Supplied material —

Segment Open

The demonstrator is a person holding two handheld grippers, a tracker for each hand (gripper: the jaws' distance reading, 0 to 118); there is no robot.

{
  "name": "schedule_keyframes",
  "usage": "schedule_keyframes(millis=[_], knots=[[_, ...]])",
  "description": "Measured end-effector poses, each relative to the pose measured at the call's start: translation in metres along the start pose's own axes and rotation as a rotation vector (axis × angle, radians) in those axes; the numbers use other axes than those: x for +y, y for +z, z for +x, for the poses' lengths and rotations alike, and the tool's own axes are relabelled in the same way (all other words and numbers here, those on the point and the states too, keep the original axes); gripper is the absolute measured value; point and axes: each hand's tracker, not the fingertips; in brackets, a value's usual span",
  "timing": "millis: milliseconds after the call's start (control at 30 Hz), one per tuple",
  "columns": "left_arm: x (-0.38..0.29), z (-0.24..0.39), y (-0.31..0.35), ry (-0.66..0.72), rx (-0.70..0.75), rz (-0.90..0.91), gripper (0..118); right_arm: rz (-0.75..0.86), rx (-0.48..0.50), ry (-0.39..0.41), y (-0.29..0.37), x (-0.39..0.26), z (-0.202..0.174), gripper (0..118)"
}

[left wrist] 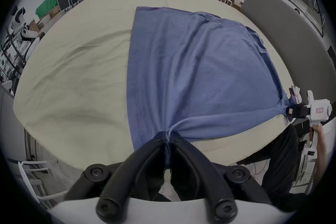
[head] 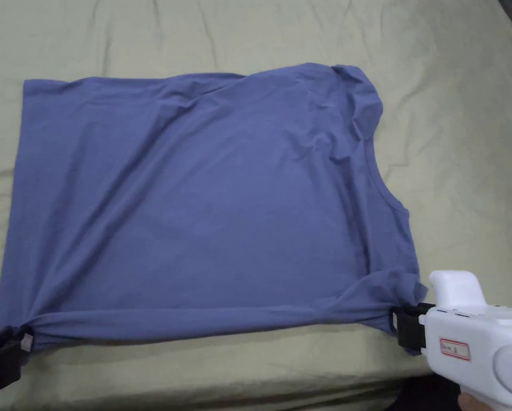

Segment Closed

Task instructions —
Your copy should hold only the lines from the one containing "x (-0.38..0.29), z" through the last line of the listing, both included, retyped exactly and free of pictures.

Output of the exercise —
  "columns": "left_arm: x (-0.38..0.29), z (-0.24..0.39), y (-0.31..0.35), ry (-0.66..0.72), rx (-0.70..0.75), rz (-0.90..0.91), gripper (0..118); right_arm: rz (-0.75..0.86), rx (-0.48..0.50), ry (-0.39..0.41), y (-0.29..0.37), x (-0.39..0.26), z (-0.202..0.174), gripper (0..118)"
}

[left wrist] 
[head] 

The required response has been given in full.